If you see a parent backhand a small child hard because the child is crying do you suggest you have no opinion about that? Or do you just write it off thinking, “Hey, up to them to decide what is appropriate…I have no opinion.”

Or more to the point what if it happens to you. Say you are at a friend’s house and back into a table bumping it spilling a glass of milk. The friend positively freaks and screams at you to leave and never return as you clearly cannot be trusted to repsect other people’s things. You are saying you would have no opinion of that response and feel it is up to the other person? If they felt that response was called for then so be it?

That lesson I have learned loud and clear and will likely not forget in the future. It simply didn’t occur to me before. If I had thought what I was doing was remotely wrong I wouldn’t have done it. As it was it was a last minute thought of mine to do this and never thought there would be an issue…never occured to me. I see now that was shortsighted and/or thoughtless of me and will not make the same mistake again.

Live and learn…

again

ok, maybe it’s just imprecise grammar to blame here… but i’m doubting it more and more.
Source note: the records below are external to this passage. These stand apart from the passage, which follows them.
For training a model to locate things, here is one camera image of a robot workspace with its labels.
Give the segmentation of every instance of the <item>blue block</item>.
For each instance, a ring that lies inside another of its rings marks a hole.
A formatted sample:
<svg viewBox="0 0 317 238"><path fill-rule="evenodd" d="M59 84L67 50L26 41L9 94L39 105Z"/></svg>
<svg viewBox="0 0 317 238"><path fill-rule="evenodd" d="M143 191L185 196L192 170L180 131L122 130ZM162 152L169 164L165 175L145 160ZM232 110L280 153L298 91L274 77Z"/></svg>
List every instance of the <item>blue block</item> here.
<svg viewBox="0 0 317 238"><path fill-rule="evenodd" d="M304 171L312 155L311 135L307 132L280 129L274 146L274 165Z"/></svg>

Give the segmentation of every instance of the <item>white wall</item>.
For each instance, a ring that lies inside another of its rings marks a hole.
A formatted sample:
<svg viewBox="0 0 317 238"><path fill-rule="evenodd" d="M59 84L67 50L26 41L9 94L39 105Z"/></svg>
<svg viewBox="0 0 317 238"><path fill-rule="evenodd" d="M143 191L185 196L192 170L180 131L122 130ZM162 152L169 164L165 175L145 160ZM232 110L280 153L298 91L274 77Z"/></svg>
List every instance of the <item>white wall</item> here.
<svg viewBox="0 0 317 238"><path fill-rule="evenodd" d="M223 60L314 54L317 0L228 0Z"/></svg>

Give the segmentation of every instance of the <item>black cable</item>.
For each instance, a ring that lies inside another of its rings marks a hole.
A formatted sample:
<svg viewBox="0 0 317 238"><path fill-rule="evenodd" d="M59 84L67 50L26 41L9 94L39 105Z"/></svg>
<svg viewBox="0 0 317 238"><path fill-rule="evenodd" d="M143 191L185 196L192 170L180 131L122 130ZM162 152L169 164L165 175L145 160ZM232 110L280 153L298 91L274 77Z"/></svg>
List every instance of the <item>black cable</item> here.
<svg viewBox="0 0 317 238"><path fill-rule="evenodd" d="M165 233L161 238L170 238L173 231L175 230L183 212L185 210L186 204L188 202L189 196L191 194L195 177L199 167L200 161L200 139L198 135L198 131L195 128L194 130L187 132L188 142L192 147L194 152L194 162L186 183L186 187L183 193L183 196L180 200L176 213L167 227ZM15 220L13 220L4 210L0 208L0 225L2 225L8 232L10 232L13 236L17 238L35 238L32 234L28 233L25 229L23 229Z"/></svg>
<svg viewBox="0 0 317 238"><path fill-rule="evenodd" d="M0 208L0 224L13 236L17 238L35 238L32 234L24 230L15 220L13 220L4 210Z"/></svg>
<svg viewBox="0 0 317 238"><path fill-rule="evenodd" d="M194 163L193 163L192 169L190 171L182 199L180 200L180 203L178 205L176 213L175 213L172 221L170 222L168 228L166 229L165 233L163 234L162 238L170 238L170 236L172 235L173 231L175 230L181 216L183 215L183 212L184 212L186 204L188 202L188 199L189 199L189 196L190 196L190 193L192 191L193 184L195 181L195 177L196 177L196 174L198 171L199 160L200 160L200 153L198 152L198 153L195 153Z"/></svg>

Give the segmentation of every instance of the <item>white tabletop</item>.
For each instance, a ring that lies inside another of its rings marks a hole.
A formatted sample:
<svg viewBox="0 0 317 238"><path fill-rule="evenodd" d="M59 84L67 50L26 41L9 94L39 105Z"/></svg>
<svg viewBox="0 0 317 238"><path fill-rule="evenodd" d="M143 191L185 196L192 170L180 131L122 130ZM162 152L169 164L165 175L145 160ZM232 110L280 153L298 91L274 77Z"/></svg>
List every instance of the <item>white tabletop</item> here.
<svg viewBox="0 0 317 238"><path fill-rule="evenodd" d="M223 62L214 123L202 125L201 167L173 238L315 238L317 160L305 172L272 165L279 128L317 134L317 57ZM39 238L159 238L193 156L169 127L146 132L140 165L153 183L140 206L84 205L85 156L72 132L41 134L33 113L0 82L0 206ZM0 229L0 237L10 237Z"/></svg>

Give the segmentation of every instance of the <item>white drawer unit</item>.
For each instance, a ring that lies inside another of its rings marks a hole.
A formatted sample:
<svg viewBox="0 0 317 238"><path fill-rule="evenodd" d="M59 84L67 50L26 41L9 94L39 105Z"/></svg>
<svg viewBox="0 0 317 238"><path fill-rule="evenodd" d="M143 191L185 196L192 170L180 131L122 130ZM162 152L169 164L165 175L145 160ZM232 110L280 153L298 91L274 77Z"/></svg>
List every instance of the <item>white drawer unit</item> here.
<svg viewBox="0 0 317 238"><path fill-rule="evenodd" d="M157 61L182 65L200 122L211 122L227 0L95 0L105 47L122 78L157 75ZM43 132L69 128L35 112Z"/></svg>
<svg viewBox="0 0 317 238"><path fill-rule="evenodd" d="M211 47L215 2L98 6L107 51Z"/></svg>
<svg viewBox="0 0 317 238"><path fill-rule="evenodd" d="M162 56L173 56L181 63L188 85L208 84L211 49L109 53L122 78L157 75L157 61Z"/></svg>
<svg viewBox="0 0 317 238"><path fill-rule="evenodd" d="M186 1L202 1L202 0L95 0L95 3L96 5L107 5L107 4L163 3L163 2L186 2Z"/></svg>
do you understand the difference between “judging” people’s responses and “evaluating” them?

if my hypothetical friend should throw a total hissy because i accidentally (i.e., with no malice of forethought, or without any forethought for that matter) spilled some milk, i would certainly view such action as unreasonable. but what i’m doing is REACTING to her stance, and/or EVALUATING it based on my scale of appropriateness. to be JUDGING her on it implies that i’m making some final, absolute determination-- she’s right, she’s wrong, she’s insane, she’s evil yaddayaddayadda ad nauseum.

and yes, i’ll probably have an OPINION on a parent slapping a child in public. i might be cheering that they finally took their little brat in hand. i could even conceivably be thinking that they are in desperate need of better parenting skills. but to JUDGE them on an isolated incident is getting a little out of bounds. i have no idea if this is an aberration, standard procedure, or something between the two. and nobody has set me up as the Final Arbiter of All Things.

so maybe i just missed the memo. when did your appointment start?

Perhaps you have a different definition of the word “judge” than the rest of the English speaking world does:

So the word “judge” works for me just fine. The foremost use of the word (definiton #1) applies just fine with no further implications beyond what it says.

Sorry you missed the memo but I am the “Final Arbiter of All Things” that affect me directly. If you do something to me that affects my life you are darn tootin I will have an opinion about it. Whether that opinion means anything to you or anyone else or carries any weight in changing things is another matter but I WILL be responding to you according to my final analysis.

so you’re comfortable making absolutist rulings on what should and should not be.

:: shrug ::

fine. your world, and welcome to it.

but don’t come crying to everyone else looking for validation on your JUDGEments, then be all pissy about it if we don’t all fall in line to agree.